Available data
┄┄┄┄┄┄
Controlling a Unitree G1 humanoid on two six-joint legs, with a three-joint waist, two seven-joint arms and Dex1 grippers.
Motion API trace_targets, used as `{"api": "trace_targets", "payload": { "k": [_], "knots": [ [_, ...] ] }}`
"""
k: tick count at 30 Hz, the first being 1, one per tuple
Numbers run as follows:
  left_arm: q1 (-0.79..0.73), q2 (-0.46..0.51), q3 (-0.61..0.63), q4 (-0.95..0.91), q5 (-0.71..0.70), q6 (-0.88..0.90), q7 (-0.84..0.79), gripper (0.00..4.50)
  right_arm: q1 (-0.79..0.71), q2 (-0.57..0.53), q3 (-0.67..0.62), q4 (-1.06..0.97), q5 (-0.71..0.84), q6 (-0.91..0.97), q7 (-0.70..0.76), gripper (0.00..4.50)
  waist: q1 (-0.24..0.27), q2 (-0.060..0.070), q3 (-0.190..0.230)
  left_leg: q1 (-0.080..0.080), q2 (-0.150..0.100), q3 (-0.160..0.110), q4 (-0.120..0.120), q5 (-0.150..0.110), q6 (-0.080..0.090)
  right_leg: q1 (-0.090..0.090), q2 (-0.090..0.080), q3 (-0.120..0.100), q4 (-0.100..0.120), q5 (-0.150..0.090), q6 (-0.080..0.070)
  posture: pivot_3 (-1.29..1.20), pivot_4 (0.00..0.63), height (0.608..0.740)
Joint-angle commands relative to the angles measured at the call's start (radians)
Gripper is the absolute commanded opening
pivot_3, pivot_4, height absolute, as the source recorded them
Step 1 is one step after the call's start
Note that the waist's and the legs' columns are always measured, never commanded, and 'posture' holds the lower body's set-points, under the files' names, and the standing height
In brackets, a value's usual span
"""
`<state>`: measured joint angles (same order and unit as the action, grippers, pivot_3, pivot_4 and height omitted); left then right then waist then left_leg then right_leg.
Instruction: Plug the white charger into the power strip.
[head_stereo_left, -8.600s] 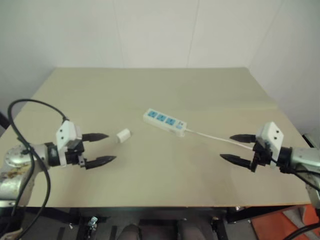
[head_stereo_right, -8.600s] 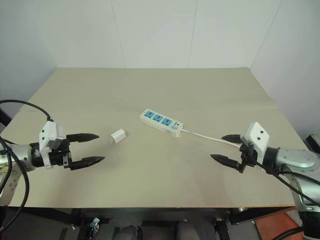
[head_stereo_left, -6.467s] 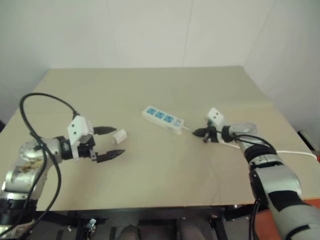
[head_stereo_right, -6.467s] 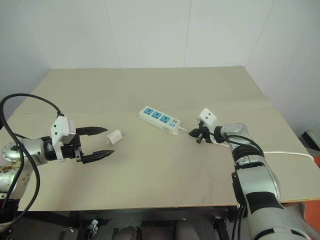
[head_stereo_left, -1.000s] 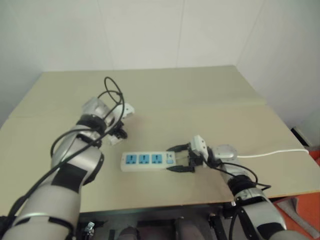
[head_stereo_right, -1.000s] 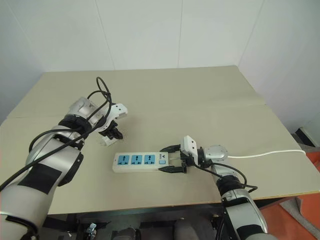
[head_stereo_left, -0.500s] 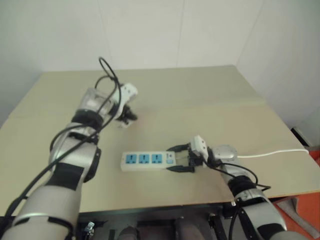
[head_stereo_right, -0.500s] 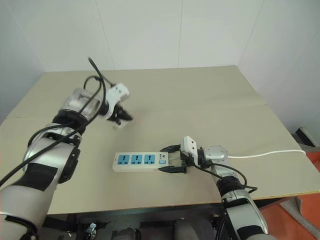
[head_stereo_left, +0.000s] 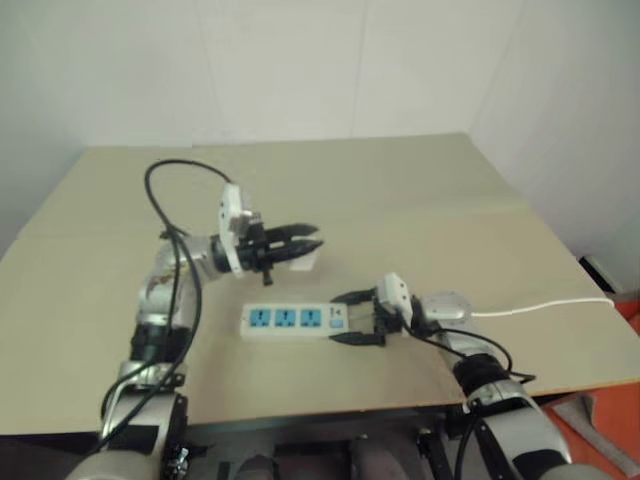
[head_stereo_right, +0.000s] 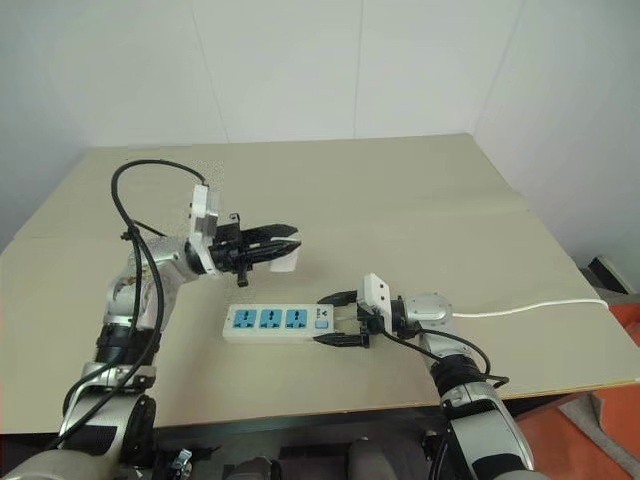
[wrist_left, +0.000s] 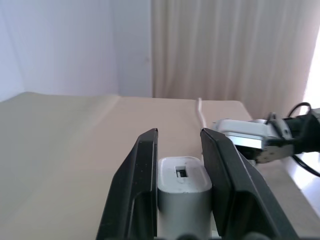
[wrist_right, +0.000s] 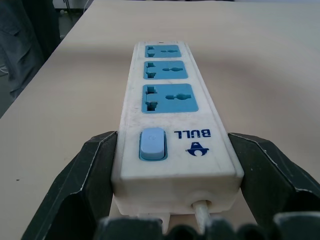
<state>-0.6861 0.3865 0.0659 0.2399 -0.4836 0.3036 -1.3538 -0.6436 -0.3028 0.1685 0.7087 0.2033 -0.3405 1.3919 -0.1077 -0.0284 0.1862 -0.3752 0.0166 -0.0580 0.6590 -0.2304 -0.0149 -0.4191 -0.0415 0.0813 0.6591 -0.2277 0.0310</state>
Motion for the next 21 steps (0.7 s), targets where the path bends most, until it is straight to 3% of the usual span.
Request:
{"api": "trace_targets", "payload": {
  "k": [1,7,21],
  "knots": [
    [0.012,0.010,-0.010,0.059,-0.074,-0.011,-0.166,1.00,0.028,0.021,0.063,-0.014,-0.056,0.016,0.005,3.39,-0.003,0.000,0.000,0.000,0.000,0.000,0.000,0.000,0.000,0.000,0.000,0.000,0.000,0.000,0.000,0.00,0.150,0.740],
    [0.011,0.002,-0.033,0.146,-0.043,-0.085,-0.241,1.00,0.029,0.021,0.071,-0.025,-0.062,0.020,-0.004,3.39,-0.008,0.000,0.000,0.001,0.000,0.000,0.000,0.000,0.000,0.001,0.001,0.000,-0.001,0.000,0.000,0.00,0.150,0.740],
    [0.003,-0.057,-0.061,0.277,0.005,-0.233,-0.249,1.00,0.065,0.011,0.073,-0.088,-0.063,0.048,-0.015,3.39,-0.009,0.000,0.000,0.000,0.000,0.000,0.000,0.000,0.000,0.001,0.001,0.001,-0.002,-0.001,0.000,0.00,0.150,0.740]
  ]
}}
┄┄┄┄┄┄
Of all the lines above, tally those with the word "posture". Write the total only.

2